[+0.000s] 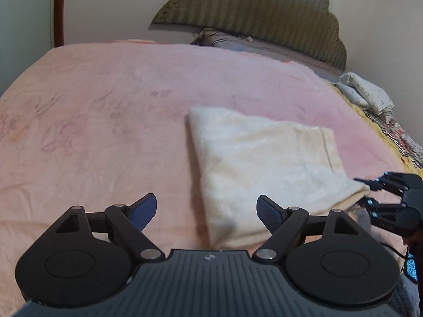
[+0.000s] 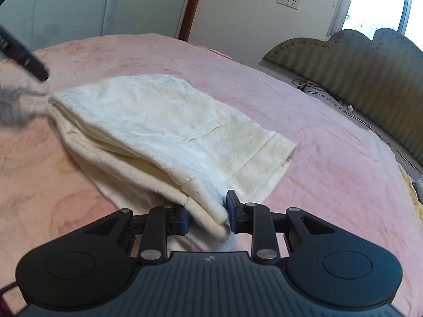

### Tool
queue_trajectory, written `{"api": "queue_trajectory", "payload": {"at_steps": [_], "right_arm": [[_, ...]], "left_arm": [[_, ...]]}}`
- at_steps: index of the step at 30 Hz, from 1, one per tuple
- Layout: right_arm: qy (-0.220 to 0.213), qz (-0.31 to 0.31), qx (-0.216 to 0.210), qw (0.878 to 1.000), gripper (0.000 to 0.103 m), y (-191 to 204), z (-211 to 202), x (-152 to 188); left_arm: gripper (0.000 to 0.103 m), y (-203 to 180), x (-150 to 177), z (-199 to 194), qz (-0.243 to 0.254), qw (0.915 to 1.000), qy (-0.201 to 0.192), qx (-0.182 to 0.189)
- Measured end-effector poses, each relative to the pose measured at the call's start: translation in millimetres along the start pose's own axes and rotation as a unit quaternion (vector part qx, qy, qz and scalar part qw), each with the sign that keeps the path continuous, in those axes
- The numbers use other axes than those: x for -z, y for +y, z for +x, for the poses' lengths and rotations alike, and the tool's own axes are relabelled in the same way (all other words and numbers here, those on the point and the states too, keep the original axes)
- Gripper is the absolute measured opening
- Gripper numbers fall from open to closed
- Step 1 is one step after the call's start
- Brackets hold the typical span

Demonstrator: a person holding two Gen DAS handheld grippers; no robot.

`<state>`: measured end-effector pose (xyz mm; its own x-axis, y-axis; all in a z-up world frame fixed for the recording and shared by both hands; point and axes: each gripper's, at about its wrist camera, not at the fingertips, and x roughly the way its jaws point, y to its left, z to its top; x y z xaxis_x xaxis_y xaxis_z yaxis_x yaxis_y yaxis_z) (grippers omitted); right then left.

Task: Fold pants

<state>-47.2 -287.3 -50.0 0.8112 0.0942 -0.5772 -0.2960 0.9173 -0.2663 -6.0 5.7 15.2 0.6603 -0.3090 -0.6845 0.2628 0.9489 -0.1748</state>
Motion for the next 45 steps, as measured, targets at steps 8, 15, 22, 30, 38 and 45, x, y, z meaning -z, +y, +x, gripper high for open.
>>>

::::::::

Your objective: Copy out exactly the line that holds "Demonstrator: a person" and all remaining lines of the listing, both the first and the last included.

Exercise output:
Demonstrator: a person holding two Gen DAS handheld grippers; no robot.

`<state>`: measured end-effector pose (xyz mm; its own x-axis, y-axis; all in a z-up world frame fixed for the recording and shared by both hands; point and axes: each gripper's, at about its wrist camera, not at the fingertips, and x roughly the way its jaws point, y to its left, z to its top; x y z xaxis_x xaxis_y xaxis_z yaxis_x yaxis_y yaxis_z) (grippers omitted); right then left.

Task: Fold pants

<state>-47.2 -287.3 -50.0 0.8112 0.0942 -0.5772 -0.2960 0.9173 -0.2663 -6.0 5.7 15.2 0.6603 -0.3090 -0.6845 0.2628 0.9489 -0.1748</state>
Motion for the next 45 steps, as measured, targets at steps 8, 15, 22, 30, 38 and 45, x, y, z meaning -z, +y, +x, gripper high for open.
>>>

Nothing remains to be added to this answer.